First, that you specifically care about upper-bounding capabilities, which in turn implies being able to make statements like "there does not exist a setup X where model M does Y". This is a very particular and often hard-to-reach standard, and you don't really motivate why the focus on this. A much simpler standard is "here is a setup X where model M did Y". I think evidence of the latter type can drive lots of the policy outcomes you want: "GPT-6 replicated itself on the internet and designed a bioweapon, look!". Ideally, we want to eventually be able to say "model M will never do Y", but on the current margin, it seems we mainly want to reach a state where, given an actually dangerous AI, we can realise this quickly and then do something about the danger.
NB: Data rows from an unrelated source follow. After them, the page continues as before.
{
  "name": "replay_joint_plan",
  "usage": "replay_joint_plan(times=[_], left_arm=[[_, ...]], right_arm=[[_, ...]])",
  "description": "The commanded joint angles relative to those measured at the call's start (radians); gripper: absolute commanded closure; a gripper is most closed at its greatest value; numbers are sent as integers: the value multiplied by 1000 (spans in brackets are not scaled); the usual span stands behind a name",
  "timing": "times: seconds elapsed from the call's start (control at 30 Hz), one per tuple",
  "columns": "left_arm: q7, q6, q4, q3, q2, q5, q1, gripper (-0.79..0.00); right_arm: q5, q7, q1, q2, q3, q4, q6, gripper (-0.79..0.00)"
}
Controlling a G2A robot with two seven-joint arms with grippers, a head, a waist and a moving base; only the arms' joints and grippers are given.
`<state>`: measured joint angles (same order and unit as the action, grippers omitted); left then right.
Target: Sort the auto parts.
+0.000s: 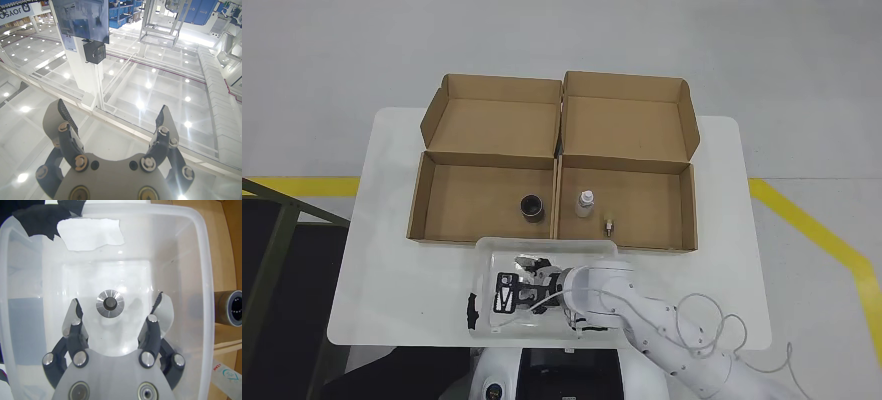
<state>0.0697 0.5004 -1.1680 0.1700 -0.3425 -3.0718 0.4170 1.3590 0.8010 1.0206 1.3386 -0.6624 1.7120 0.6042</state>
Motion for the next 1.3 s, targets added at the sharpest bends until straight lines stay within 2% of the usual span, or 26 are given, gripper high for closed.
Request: replay_joint_plan(times=[0.0,0.2,0.3,0.4,0.43,0.47,0.87,1.27], left_arm=[[0,0,0,0,0,0,0,-785],[0,0,0,0,0,0,0,-785],[0,0,0,0,0,0,0,-785],[0,0,0,0,0,0,0,-785],[0,0,0,0,0,0,0,-785],[0,0,0,0,0,0,0,-785],[0,0,0,0,0,0,0,-785],[0,0,0,0,0,0,0,-785]], right_arm=[[5,-3,3,-1,0,-5,2,-305],[8,-16,5,-1,-2,-15,8,-292],[9,-22,5,-1,-3,-15,10,-237],[0,-30,6,-1,-3,-13,21,-160],[-3,-31,7,-2,-4,-12,25,-43],[-6,-32,8,-2,-5,-9,28,0],[-88,-48,58,-25,-79,105,60,0],[-205,-206,128,-54,-215,269,76,0]])
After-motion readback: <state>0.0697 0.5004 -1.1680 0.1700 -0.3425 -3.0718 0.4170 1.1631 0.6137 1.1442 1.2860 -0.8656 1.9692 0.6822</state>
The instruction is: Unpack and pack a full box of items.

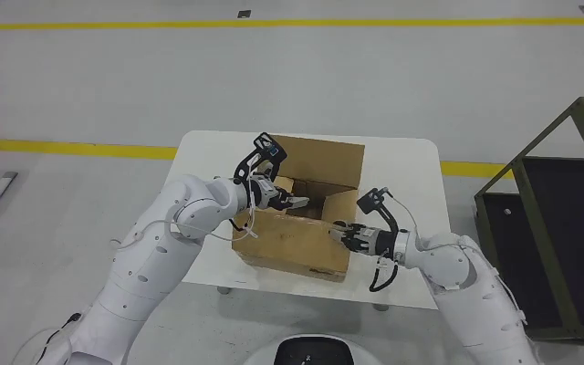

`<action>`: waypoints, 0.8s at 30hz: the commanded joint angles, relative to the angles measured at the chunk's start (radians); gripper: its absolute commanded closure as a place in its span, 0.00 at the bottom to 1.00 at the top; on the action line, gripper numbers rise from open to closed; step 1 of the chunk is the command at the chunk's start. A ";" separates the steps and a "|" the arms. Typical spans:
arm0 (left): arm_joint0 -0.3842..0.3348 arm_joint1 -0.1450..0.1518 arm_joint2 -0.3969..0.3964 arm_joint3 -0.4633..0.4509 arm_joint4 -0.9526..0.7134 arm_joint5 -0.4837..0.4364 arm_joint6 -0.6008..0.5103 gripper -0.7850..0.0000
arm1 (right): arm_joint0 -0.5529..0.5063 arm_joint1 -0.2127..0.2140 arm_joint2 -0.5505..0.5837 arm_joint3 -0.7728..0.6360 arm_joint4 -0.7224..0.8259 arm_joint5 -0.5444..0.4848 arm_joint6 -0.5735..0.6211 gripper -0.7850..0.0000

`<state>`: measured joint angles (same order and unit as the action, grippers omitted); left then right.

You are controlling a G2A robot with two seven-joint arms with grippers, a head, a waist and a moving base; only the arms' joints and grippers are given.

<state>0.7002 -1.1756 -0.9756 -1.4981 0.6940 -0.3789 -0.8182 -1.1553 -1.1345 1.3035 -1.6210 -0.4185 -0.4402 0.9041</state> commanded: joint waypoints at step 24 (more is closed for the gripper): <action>-0.018 -0.022 0.103 0.049 0.197 0.217 -0.099 1.00 | -0.005 0.047 0.049 -0.112 -0.164 -0.154 0.003 1.00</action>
<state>0.6868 -1.1945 -0.8824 -1.4577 0.8908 -0.1636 -0.9053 -1.1580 -1.0882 1.3526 -1.7337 -0.5854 -0.5926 0.9138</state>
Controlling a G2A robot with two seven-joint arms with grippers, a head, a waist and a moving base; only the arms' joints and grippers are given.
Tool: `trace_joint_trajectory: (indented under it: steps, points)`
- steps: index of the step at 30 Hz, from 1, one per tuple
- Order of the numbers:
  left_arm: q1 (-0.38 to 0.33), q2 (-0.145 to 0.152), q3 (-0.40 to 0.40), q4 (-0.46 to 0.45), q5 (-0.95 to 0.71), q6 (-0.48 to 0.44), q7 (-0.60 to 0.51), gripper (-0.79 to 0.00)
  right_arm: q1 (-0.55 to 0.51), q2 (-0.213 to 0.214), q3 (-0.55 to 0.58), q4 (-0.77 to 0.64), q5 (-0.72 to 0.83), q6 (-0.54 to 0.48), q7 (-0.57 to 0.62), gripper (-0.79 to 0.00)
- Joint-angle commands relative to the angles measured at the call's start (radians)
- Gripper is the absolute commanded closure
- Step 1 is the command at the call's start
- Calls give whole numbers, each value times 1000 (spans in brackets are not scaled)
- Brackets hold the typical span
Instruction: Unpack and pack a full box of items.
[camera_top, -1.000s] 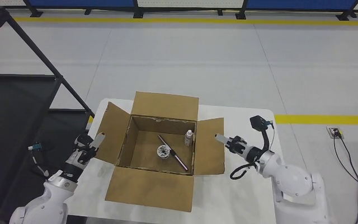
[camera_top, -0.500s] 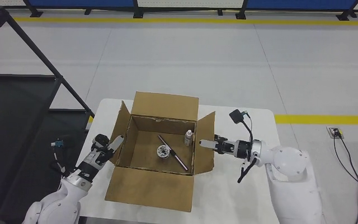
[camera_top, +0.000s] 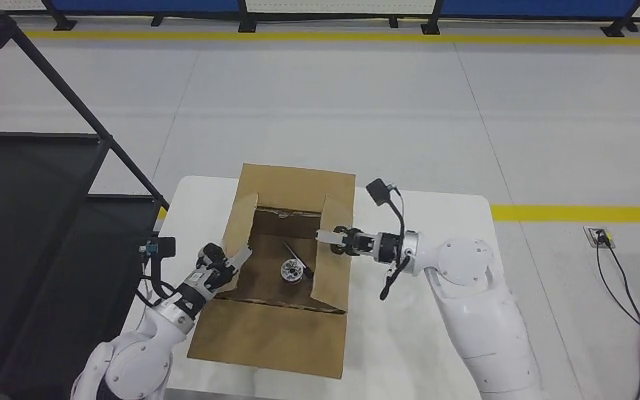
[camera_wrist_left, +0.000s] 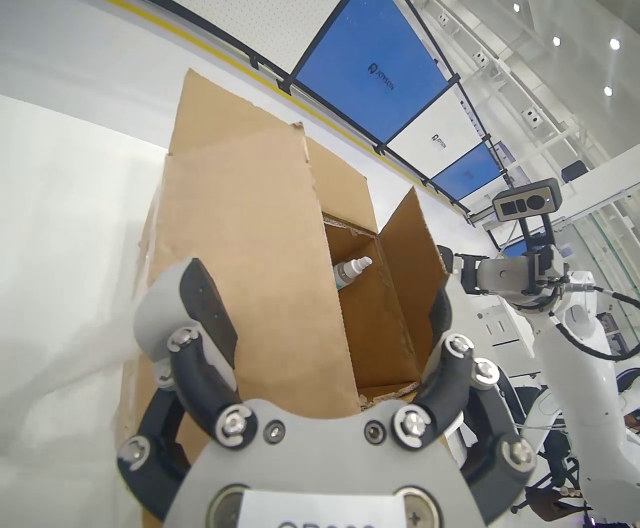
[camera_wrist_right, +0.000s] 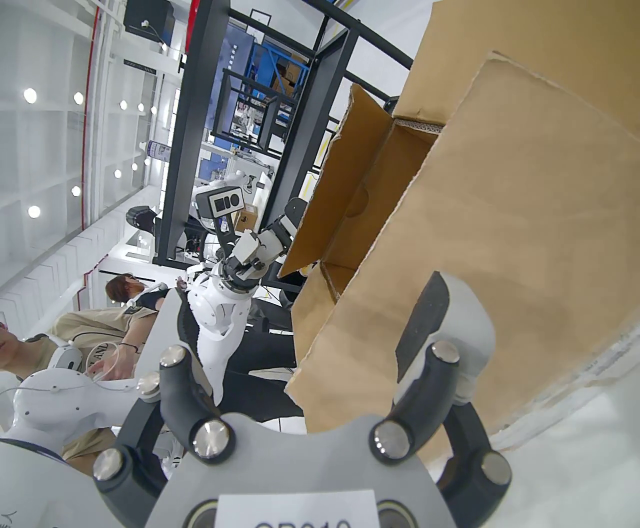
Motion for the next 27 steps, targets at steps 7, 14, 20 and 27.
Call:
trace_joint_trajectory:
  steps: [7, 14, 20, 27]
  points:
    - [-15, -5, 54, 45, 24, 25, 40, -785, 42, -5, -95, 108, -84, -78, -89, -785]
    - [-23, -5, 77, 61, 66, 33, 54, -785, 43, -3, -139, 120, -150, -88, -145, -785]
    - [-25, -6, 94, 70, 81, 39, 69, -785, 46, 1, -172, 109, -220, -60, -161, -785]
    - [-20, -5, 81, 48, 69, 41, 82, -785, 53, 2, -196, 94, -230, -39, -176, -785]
Scary demos work for this. Now you might say "but then we don't have safety guarantees". One response is: then get really good at finding the scary demos quickly.
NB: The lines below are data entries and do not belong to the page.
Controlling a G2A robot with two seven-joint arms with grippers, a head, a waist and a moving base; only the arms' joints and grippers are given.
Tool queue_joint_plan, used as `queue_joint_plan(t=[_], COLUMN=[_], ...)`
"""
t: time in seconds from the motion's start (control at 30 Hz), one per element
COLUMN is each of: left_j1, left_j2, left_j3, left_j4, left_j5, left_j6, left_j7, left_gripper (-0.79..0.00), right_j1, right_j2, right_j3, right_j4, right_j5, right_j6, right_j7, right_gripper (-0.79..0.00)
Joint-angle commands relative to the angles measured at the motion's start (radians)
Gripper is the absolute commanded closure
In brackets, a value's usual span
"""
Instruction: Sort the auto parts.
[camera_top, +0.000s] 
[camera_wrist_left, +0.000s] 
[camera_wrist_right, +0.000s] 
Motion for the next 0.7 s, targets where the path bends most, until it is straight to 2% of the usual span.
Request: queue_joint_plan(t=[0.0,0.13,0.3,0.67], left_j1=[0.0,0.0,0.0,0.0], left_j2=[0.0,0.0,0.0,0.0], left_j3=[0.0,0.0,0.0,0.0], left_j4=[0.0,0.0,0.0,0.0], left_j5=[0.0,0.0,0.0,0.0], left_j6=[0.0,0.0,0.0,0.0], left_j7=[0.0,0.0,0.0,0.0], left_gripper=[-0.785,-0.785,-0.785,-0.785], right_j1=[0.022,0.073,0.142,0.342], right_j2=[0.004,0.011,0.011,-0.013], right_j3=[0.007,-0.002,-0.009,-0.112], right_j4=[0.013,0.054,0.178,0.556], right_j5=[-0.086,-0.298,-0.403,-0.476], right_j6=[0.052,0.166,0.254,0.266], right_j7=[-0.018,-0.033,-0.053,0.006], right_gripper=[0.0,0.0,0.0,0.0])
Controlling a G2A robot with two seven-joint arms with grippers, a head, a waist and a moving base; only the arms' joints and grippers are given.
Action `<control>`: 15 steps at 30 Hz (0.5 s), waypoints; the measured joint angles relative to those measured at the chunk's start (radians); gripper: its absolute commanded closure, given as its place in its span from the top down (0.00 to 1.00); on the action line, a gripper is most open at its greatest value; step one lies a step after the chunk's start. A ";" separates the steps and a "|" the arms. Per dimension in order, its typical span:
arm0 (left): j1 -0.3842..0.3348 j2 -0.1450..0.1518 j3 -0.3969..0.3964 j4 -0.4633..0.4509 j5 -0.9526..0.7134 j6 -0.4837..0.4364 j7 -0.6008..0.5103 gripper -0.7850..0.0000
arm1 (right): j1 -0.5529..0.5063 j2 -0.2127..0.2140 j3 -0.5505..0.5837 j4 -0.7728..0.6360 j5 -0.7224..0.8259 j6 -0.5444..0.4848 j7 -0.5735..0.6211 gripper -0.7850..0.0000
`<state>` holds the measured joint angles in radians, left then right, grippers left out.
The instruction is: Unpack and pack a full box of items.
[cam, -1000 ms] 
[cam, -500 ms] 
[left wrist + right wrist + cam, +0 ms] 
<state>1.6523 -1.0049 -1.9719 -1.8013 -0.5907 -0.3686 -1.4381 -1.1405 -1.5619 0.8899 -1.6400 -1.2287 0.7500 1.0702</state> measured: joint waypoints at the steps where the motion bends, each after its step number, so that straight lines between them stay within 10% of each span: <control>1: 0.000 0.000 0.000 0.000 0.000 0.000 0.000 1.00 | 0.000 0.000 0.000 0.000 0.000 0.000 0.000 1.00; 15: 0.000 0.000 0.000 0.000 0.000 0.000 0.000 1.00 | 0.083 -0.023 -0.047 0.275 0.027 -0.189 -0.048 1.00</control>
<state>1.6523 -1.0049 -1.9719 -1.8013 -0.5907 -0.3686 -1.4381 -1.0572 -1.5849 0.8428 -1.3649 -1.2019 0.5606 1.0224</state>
Also, very few existing safety standards have a "there does not exist an X where..." form. Airplanes aren't safe because we have an upper bound on how explosive they can be, they're safe because we know the environments in which we need them to operate safely, design them for that, and only operate them within those. By analogy, this weakly suggests to control AI operating environments and develop strong empirical evidence of safety in those specific operating environments. A central problem with this analogy, though, is that airplane operating environments are much lower-dimensional. A tuple of (temperature, humidity, pressure, speed, number of armed terrorists onboard) probably captures most of the variation you need to care about, whereas LLMs are deployed in environments that vary on very many axes.
Second, you focus on the field, in the sense of its structure and standards and its ability to inform policy, rather than in the sense of the body of knowledge. The former is downstream of the latter. I'm sure biologists would love to have as many upper bounds as physicists, but the things they work on are messier and less amenable to strict bounds (but note that policy still (eventually) gets made when they start talking about novel coronaviruses).
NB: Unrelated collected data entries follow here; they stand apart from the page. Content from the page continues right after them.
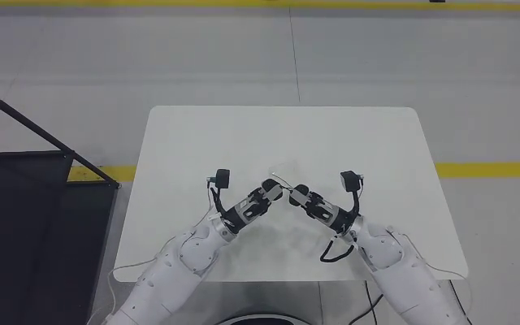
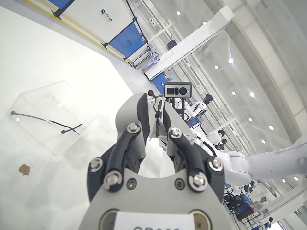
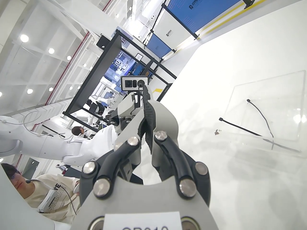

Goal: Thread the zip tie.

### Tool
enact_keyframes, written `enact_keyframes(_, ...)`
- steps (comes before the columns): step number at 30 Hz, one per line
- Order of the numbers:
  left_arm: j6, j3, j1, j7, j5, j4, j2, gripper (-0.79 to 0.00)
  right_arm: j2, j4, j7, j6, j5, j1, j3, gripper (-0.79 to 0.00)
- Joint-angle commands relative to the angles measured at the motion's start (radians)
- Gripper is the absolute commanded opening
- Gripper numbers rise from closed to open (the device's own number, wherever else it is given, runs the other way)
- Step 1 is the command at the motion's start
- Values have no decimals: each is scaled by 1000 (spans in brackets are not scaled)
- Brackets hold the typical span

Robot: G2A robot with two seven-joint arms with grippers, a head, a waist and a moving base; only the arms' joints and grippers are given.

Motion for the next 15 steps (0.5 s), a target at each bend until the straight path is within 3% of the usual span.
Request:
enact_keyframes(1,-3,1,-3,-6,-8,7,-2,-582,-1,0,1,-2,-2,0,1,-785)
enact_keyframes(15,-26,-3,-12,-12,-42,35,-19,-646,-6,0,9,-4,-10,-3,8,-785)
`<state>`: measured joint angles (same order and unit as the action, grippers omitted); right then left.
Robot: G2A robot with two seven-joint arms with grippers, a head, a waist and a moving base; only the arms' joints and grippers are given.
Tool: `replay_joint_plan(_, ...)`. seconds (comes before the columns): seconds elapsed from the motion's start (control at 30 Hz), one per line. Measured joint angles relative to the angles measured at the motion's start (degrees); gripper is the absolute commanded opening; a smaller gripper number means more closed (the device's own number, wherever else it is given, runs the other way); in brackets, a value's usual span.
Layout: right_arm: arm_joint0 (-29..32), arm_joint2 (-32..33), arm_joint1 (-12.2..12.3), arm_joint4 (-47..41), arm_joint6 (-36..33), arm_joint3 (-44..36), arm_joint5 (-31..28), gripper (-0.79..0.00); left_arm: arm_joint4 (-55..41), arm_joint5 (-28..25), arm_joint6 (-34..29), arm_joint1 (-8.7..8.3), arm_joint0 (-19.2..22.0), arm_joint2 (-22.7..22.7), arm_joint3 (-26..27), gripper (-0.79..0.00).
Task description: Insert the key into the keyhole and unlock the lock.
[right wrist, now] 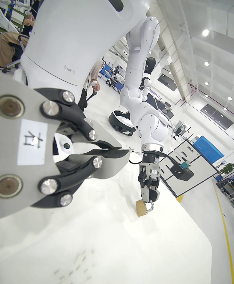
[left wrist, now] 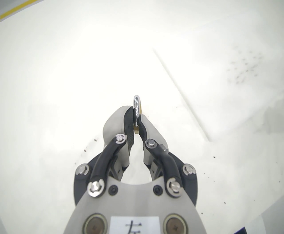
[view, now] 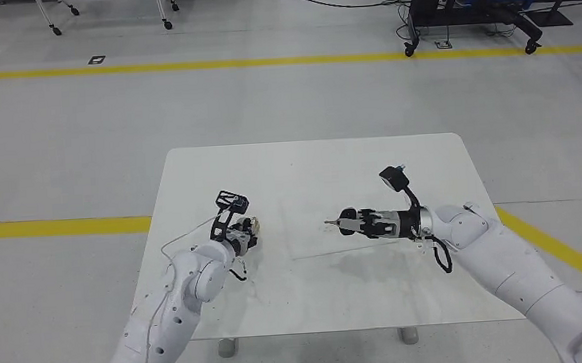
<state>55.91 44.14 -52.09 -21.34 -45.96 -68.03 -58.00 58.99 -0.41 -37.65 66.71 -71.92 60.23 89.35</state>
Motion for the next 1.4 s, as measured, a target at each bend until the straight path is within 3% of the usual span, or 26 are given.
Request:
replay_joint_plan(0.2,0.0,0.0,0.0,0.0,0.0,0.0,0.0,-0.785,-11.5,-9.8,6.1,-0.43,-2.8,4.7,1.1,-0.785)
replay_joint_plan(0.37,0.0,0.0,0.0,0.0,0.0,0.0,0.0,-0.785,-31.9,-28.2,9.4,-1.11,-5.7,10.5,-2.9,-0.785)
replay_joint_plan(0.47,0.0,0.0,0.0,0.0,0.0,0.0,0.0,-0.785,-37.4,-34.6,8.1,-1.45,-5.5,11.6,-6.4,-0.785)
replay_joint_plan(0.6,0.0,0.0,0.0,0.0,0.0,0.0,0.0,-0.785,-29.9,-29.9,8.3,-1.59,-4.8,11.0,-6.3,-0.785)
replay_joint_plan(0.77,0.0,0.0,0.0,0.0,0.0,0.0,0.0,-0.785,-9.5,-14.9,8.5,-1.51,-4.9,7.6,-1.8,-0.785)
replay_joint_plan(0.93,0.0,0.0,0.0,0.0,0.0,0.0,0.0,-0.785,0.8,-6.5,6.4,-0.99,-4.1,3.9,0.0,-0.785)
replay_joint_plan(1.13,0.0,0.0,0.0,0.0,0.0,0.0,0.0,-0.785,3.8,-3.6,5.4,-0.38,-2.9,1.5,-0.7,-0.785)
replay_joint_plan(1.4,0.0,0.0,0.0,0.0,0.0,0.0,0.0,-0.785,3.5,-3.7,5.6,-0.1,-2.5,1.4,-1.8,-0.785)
If you focus on evals as a science, rather than a scientific field, this suggests a high-level goal that I feel is partly implicit but also a bit of a missing mood in this post. The guiding light of science is prediction. A lot of the core problem in our understanding of LLMs is that we can't predict things about them - whether they can do something, which methods hurt or help their performance, when a capability emerges, etc. It might be that many questions in this space, and I'd guess upper-bounding capabilities is one, just are hard. But if you gradually accumulate cases where you can predict something from something else - even if it's not the type of thing you'd like to eventually predict - the history of science shows you can get surprisingly far. I don't think it's what you intend or think, but I think it's easy to read this post and come away with a feeling of more "we need to find standardised numbers to measure so we can talk to serious people" and less "let's try to solve that thing where we can't reliably predict much about our AIs".
Also, nitpick: FLOPS are a unit of compute, not of optimisation power (which, if it makes sense to quantify at all, should maybe be measured in bits).